▼▼▼

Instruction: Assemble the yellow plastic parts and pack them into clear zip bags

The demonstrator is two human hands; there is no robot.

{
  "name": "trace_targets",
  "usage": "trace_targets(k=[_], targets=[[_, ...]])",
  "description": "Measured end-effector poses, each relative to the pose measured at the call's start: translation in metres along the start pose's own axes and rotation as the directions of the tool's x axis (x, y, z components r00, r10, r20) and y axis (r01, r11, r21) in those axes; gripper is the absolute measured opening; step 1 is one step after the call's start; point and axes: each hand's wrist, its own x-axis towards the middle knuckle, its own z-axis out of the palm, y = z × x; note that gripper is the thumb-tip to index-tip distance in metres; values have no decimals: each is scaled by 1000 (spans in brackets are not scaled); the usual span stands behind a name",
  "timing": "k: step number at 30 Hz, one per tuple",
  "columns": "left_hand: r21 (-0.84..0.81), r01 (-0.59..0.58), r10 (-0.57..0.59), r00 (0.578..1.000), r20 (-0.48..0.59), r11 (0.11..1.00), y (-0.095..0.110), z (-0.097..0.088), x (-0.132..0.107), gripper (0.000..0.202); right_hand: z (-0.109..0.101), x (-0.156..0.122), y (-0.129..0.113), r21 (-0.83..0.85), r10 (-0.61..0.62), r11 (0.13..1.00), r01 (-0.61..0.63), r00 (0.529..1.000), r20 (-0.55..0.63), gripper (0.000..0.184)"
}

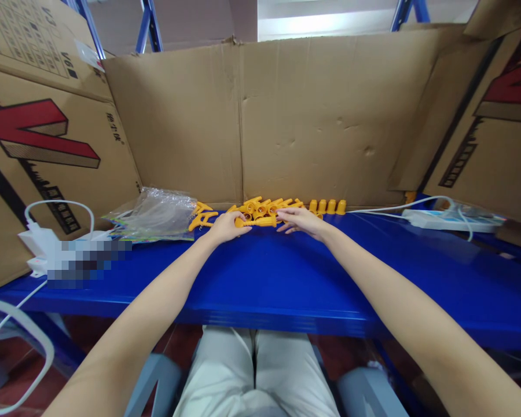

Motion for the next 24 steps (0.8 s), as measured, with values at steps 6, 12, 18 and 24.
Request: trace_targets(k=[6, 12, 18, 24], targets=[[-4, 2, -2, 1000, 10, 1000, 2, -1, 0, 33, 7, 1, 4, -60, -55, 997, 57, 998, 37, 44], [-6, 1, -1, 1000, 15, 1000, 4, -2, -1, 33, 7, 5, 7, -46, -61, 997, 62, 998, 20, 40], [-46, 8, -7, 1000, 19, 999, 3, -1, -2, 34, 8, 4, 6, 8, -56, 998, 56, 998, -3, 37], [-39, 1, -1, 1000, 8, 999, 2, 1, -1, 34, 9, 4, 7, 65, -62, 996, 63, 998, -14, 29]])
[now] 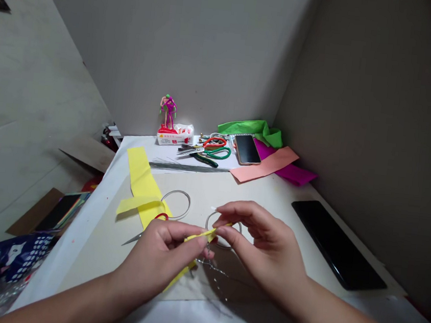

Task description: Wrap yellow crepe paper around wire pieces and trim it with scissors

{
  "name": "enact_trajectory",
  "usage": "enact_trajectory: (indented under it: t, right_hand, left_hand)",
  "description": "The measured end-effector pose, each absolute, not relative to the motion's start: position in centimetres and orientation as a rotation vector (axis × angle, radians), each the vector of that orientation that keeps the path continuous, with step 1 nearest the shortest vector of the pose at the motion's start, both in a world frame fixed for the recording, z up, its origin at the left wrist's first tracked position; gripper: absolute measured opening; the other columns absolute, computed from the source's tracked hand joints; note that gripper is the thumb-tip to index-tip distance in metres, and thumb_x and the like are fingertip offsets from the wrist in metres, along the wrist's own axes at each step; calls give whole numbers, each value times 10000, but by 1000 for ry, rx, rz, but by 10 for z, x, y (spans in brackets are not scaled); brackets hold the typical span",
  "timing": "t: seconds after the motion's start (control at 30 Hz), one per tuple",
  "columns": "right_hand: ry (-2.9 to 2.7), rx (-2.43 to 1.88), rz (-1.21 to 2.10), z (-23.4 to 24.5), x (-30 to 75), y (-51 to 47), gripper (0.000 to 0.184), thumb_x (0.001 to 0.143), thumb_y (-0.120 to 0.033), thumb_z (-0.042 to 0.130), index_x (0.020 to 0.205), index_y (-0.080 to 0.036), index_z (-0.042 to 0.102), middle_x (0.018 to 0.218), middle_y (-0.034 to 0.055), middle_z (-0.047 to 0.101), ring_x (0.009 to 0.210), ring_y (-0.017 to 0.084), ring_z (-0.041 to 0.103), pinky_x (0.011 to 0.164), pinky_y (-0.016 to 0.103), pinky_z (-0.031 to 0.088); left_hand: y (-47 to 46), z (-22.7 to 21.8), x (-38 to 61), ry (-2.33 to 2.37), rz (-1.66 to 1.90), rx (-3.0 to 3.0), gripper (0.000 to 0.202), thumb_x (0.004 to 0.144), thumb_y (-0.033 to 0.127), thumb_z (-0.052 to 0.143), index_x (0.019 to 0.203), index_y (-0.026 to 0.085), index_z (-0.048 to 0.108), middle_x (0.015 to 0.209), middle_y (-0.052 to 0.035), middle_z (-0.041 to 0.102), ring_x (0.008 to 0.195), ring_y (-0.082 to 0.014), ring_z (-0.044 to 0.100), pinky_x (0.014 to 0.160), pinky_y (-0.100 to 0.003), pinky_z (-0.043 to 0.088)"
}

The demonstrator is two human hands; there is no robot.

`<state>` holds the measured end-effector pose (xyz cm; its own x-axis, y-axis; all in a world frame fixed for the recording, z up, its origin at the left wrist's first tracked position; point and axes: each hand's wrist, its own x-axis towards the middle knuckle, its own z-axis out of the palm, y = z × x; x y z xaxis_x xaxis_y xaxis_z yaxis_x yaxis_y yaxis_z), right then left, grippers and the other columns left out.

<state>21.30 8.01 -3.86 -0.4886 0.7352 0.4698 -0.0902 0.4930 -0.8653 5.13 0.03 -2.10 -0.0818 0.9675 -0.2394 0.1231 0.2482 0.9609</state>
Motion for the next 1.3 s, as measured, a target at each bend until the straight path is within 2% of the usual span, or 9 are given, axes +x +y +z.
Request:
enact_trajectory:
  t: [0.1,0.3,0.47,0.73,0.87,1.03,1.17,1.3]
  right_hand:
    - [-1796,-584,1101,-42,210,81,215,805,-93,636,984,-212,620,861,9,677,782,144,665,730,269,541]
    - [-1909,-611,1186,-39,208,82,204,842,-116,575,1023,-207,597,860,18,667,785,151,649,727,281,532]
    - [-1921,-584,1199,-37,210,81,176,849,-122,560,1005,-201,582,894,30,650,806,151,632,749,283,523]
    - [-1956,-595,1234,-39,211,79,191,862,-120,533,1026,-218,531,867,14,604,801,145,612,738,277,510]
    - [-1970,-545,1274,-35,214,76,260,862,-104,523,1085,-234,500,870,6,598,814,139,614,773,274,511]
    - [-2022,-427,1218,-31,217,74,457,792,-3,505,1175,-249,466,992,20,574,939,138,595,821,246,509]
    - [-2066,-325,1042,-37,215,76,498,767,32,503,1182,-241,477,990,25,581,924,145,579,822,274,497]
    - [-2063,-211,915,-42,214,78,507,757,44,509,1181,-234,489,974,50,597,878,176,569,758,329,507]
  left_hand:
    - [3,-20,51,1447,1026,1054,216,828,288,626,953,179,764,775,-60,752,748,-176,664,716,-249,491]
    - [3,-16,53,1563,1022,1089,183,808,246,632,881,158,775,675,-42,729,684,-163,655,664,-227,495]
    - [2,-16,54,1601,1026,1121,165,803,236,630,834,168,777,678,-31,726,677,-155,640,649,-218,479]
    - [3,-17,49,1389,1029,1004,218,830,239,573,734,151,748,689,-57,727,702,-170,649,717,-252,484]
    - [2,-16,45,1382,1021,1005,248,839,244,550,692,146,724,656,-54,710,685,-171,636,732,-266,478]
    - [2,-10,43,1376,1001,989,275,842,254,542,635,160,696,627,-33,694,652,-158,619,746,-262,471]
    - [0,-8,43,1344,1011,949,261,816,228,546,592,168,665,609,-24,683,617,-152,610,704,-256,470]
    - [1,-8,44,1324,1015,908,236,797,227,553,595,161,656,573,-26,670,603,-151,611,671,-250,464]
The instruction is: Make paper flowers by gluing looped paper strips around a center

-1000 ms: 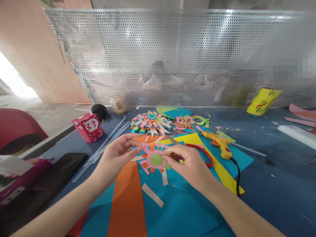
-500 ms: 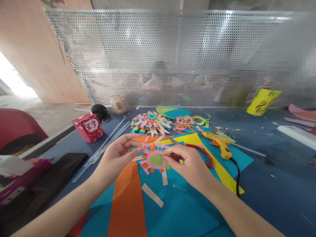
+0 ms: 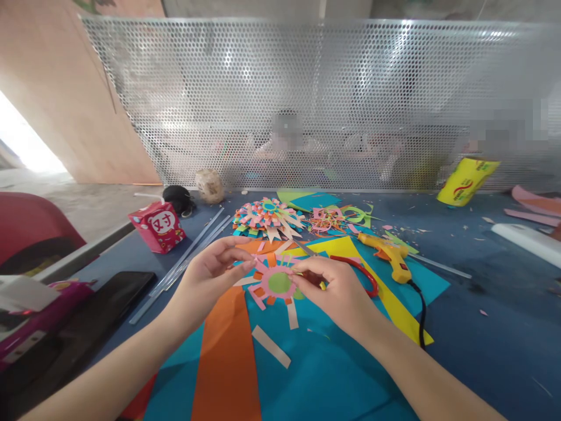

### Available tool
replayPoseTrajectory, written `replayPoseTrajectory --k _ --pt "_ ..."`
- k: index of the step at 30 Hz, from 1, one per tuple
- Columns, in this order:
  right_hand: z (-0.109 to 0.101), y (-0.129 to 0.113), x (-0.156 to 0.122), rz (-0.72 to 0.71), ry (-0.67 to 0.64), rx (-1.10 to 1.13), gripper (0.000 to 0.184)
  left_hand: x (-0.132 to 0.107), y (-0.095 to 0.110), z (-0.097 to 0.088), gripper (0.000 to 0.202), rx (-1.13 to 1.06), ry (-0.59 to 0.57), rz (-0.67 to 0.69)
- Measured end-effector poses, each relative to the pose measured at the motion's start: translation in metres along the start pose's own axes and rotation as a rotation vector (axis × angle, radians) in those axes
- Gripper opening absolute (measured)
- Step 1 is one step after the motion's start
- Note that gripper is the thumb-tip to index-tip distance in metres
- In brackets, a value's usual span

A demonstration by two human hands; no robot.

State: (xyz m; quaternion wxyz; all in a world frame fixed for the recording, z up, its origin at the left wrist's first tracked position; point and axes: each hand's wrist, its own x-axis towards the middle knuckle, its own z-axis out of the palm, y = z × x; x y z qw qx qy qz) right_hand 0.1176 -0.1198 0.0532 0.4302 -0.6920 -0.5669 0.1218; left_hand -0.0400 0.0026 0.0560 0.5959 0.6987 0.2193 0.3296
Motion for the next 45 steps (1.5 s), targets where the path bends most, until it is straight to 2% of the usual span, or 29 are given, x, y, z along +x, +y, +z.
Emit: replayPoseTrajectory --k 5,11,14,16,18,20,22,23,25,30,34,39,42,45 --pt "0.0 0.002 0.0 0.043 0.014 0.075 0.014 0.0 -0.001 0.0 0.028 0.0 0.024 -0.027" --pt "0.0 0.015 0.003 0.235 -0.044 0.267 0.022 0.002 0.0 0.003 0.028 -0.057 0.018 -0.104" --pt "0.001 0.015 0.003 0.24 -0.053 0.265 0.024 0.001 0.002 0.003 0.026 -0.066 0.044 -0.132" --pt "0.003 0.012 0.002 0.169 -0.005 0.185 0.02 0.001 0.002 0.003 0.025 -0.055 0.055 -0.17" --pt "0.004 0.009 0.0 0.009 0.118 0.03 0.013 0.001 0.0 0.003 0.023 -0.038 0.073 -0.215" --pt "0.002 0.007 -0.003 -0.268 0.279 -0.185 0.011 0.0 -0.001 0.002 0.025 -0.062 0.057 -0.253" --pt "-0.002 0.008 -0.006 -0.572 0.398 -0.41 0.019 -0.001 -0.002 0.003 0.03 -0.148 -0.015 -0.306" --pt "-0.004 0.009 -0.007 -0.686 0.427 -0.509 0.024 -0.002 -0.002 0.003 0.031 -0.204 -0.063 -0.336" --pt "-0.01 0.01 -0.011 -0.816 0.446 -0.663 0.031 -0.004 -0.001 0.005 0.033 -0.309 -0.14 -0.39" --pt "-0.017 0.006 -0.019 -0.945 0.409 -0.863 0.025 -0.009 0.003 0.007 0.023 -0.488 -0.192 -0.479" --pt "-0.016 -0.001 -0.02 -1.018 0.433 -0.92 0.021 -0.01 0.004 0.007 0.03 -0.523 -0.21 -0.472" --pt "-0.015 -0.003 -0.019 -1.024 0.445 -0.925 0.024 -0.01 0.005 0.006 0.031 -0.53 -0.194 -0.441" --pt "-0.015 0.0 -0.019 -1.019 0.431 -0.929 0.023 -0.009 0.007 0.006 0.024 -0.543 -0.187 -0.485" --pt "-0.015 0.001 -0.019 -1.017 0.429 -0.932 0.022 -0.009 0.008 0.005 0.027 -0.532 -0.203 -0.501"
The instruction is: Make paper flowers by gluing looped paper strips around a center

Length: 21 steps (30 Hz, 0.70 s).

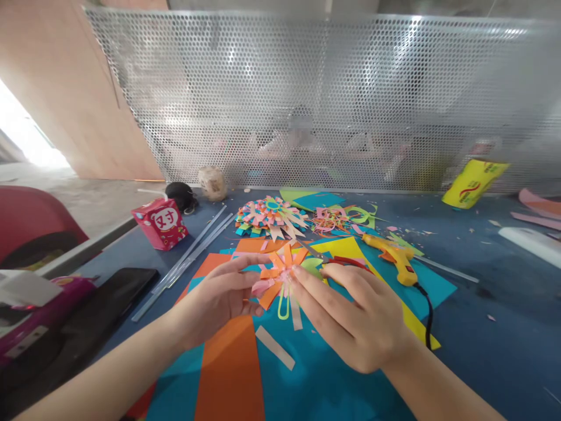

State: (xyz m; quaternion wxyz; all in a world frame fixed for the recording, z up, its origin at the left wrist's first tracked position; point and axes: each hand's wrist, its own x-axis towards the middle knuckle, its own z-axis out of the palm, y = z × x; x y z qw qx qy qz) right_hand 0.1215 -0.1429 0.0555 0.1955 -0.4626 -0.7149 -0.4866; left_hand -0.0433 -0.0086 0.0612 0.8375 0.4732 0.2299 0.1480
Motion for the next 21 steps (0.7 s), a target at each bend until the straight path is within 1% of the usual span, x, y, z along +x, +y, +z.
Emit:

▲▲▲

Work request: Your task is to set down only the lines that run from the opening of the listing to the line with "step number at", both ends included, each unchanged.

Reply to the exercise:
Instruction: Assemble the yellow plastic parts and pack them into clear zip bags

The demonstrator is two human hands; there is no robot.

{
  "name": "trace_targets",
  "usage": "trace_targets(k=[_], targets=[[_, ...]])",
  "description": "Measured end-effector poses, each relative to the pose measured at the call's start: translation in metres along the start pose's own axes and rotation as the directions of the tool's x axis (x, y, z components r00, r10, r20) and y axis (r01, r11, r21) in those axes; gripper is the absolute measured opening; step 1 is one step after the call's start; point and axes: each hand's wrist, its own x-axis towards the middle knuckle, its own z-axis out of the palm, y = z × x; note that gripper is the thumb-tip to index-tip distance in metres; values have no decimals: each is scaled by 1000 (spans in brackets are not scaled); the usual span stands behind a name",
  "timing": "k: step number at 30 Hz, one per tuple",

The exercise has been completed in full.